Literature review of a novel heart failure paradigm: differences between heart failure with preserved ejection fraction and heart failure with a reduced ejection fraction

Greta Gujytė1, Laura Norkutė1

1 Lithuanian University of Health Sciences, Academy of Medicine, Faculty of Medicine, Kaunas, Lithuania

Abstract

Heart failure (HF) is a chronic progressive multietiology syndrome, affecting approximately 2 % of Western adult population and is more common in the elderly age group (up to 5-9 %) for people over the age of 65 and the numbers are still increasing. This multifactorial syndrome is associated with many activations of neurohormonal compensatory mechanisms that have not been fully elucidated yet. HF has different phenotypes, which in recent years are associated with systemic proinflammatory state induced by comorbidities. Also, in the last few years, more and more research is emerging to support the theory of chronic systemic inflammation and the occurrence of inflammatory conditions in different groups of HF as the cause of structural and functional myocardial changes at the molecular and cellular level.

Aim: to analyze scientific literature and provide a review of literature related to new aspects of heart failure pathogenesis.

Methods: literature review and data collection sources were selected from ClinicalKey, ScienceDirect, SpringerLink, Wiley Online Library, PubMed and Cochrane Library scientific databases, following dates from 2016 to 2021, using original language keywords: “heart failure pathophysiology”, “inflammation in heart failure”, “heart failure phenotypes”, “heart failure with preserved ejection fraction pathogenesis”, “gender-related differences in heart failure”. Exclusion criteria: young adults, active infections, chronic conditions directly related to inflammation, acute heart failure and other acute pathologies of target organs, congenital heart disease, clinical trials of drugs in heart failure patients.

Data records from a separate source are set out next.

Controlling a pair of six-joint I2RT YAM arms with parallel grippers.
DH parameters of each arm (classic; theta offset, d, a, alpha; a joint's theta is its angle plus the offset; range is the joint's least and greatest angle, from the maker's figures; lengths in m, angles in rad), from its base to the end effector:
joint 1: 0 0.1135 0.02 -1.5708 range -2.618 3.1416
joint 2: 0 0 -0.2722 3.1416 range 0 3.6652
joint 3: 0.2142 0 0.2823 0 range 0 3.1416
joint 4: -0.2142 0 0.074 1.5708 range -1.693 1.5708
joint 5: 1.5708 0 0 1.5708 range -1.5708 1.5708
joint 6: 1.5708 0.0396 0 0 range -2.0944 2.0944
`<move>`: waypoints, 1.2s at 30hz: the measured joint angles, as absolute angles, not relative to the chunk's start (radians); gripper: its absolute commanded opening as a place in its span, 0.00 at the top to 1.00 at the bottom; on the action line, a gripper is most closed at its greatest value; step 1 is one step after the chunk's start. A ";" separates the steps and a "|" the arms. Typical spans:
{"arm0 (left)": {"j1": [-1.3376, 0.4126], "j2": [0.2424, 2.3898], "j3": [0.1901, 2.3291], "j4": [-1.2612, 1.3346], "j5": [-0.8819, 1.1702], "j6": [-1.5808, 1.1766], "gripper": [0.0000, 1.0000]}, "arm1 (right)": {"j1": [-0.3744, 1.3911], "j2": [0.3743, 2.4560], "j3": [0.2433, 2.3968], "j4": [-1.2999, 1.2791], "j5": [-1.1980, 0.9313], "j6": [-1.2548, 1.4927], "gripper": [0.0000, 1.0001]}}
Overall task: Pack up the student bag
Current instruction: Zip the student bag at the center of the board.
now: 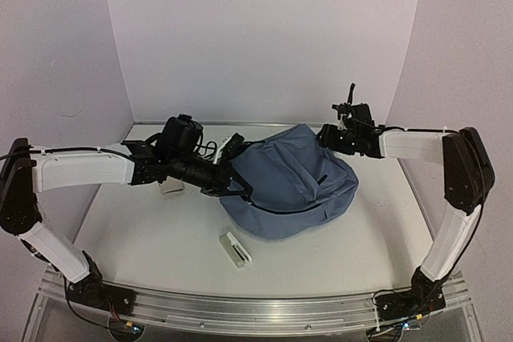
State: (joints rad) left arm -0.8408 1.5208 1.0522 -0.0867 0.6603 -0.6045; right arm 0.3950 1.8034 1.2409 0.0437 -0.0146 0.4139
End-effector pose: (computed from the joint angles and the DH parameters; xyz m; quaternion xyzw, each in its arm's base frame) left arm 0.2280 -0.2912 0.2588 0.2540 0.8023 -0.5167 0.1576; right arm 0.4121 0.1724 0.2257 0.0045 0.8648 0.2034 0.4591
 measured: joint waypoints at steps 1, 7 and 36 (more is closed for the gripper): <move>-0.851 1.526 1.043 -0.061 0.653 -0.624 0.93 | 0.395 1.777 1.240 0.033 -0.017 0.409 0.18; -0.866 1.539 1.052 -0.058 0.563 -0.662 0.31 | 0.405 1.491 1.121 -0.029 -0.077 0.452 0.08; -0.549 2.032 1.600 -0.550 0.473 -0.286 1.00 | 0.419 1.069 0.494 -0.055 -0.211 0.913 0.05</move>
State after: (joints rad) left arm -0.5488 2.0322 1.5997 -0.5505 0.4731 -0.2857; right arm 0.4194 1.0691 0.4937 -0.0548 -0.2114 0.9128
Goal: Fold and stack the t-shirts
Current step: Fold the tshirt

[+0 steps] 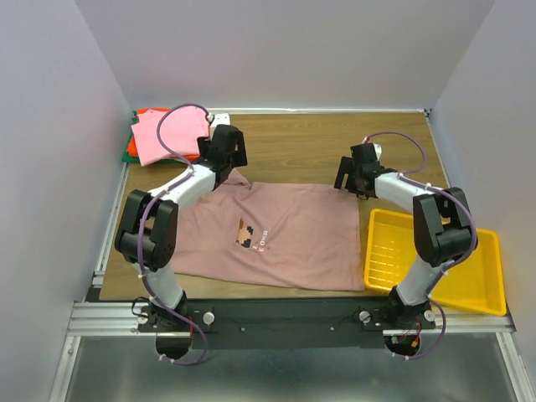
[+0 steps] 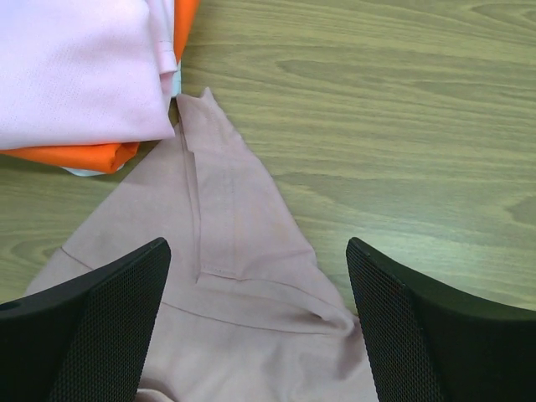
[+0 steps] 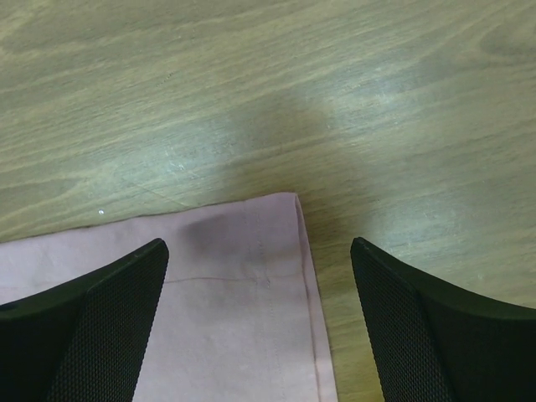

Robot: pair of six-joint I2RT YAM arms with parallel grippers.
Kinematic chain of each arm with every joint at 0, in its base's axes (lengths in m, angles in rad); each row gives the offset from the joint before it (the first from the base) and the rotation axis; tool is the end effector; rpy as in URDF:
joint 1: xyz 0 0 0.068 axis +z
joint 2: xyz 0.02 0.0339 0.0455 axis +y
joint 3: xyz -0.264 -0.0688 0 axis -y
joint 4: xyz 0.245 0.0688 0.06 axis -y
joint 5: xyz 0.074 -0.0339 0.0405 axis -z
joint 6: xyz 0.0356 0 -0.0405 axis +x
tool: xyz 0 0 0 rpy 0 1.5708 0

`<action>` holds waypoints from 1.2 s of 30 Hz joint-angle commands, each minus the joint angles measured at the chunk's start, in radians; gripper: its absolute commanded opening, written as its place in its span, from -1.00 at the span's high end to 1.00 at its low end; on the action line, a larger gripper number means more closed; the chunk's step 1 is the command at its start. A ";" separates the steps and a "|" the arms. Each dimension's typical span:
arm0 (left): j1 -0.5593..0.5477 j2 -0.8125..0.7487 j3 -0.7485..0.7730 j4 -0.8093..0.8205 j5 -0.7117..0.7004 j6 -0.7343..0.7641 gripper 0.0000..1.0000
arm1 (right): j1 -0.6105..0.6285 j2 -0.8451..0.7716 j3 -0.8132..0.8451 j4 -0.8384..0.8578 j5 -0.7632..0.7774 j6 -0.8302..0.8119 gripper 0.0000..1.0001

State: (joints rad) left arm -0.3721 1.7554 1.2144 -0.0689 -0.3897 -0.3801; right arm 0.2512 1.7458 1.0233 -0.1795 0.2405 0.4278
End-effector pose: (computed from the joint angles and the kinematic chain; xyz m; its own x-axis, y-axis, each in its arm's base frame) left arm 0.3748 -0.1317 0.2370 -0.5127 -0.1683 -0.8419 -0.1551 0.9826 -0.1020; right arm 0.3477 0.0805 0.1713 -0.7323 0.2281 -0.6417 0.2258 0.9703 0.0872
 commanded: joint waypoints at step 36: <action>0.050 0.024 -0.156 0.052 -0.048 0.006 -0.37 | -0.041 0.119 0.050 -0.049 -0.020 -0.049 0.60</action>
State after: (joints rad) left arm -0.3283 1.7512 1.0332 -0.0601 -0.4240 -0.3744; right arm 0.2146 1.8381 1.0836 -0.1802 0.2306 0.3912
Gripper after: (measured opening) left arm 0.690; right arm 0.202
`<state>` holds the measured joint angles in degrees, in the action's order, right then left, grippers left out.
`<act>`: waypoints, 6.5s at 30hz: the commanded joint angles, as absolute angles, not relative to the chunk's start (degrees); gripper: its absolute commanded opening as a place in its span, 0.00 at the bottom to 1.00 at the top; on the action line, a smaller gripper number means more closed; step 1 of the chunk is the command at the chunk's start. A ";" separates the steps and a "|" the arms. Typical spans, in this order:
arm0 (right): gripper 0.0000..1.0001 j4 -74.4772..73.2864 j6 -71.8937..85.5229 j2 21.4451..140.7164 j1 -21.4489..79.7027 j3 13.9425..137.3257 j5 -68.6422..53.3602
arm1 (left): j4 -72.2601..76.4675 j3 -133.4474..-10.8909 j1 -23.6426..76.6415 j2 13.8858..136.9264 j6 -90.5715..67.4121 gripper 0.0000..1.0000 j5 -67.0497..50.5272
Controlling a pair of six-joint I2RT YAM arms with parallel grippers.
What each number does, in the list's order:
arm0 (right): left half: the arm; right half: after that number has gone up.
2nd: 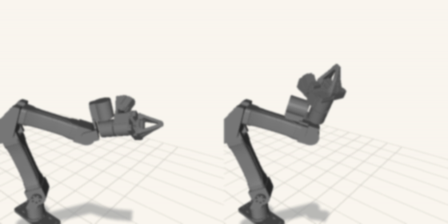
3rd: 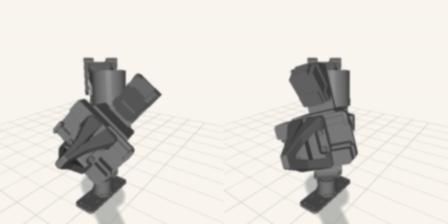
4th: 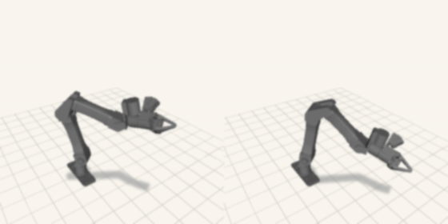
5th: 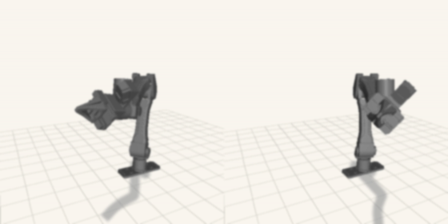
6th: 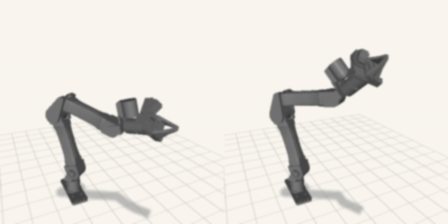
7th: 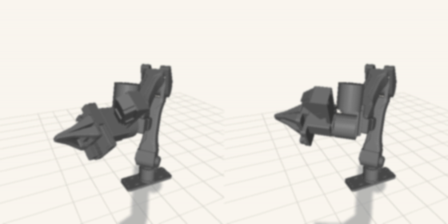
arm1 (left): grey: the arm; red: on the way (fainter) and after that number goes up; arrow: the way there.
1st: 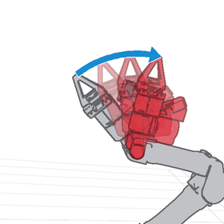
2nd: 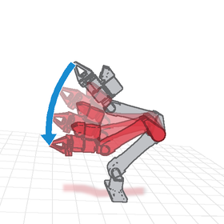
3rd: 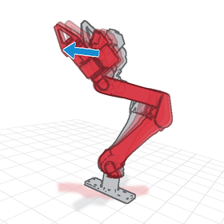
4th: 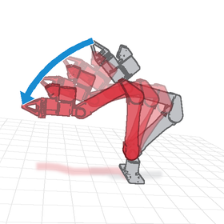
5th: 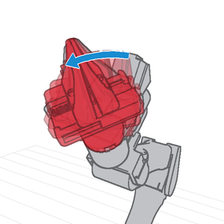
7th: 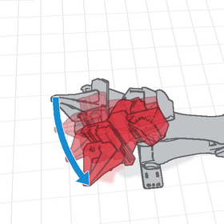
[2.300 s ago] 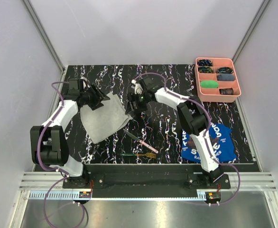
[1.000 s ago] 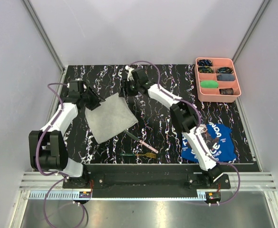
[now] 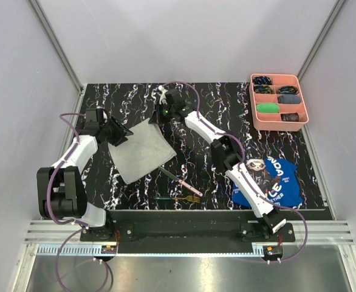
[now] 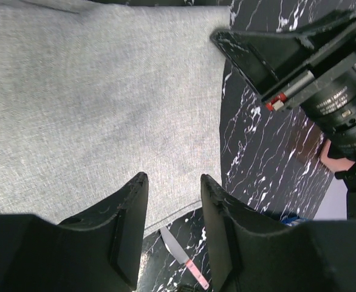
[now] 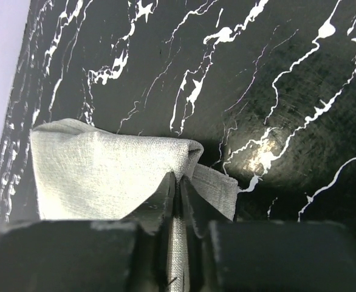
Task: Fold the napkin into a case and place the utensils inside
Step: Smooth out the lower triangle-folded napkin at the center of the board, then pick up the lower triangle-folded napkin from the center of the board.
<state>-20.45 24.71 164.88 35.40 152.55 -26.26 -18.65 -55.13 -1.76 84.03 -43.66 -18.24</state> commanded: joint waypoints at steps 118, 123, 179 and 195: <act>0.76 -39.11 21.26 144.94 29.71 140.02 -18.36 | -17.75 -63.46 -7.74 90.01 -41.66 0.48 -23.82; 0.79 -39.29 24.25 139.05 30.93 127.30 -20.48 | -17.40 -60.65 -7.65 85.35 -41.84 0.48 -26.89; 0.48 -53.96 11.34 147.74 58.27 147.03 4.58 | -18.90 -52.91 -28.65 84.81 -51.94 0.53 -30.23; 0.56 -53.35 11.34 151.18 61.17 148.45 4.48 | -17.58 -52.73 -29.44 87.36 -52.12 0.52 -32.87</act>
<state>-53.43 12.12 152.03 59.61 145.29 3.84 -19.62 -53.01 -29.32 86.70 -51.57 -30.68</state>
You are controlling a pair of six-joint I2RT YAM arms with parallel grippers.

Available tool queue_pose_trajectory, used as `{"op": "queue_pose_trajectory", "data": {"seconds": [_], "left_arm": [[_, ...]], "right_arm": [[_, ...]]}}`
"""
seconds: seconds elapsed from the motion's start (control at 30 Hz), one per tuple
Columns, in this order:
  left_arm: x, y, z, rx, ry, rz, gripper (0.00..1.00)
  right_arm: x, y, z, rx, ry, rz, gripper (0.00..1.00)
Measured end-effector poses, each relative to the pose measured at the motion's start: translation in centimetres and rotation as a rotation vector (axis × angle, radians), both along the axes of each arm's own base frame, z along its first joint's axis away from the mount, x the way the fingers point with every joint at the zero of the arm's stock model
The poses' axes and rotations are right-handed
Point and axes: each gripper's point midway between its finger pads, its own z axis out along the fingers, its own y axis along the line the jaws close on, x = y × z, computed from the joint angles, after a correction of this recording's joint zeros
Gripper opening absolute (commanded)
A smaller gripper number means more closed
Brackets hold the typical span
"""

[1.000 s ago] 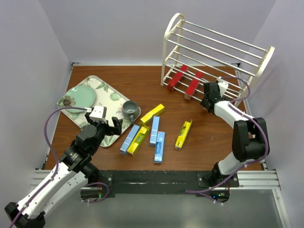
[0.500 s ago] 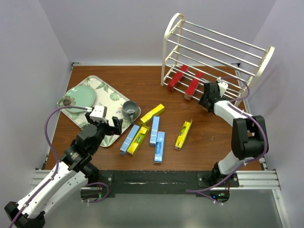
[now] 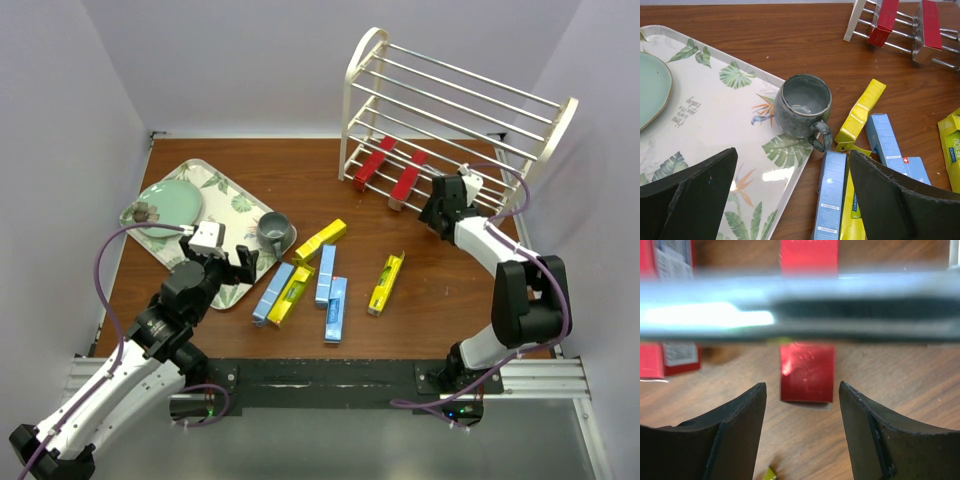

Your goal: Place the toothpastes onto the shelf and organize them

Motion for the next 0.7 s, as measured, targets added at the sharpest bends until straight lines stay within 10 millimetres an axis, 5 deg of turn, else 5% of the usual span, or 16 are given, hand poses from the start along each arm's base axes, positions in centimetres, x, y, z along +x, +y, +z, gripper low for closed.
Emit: {"op": "queue_pose_trajectory", "data": {"seconds": [0.33,0.7], "left_arm": [[-0.1,0.0,-0.2,0.004,0.006,0.000,1.00],[-0.1,0.1,-0.4,0.010,0.014,0.000,1.00]], "right_arm": [[-0.4,-0.1,-1.5,-0.008,0.039,0.002,0.45],[0.2,-0.4,-1.1,-0.027,0.037,0.010,0.40]]}}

Conclusion:  the etiological and pathogenic factors of heart failure with preserved ejection fraction are not fully known. The etiology of both preserved and reduced ejection fraction in HF groups is inflammation-related, but due to its difference in targets, myocardial remodel in different ways.

Keywords: chronic heart failure pathophysiology, inflammation in heart failure, heart failure phenotypes, preserved ejection fraction pathogenesis, gender-related differences in heart failure.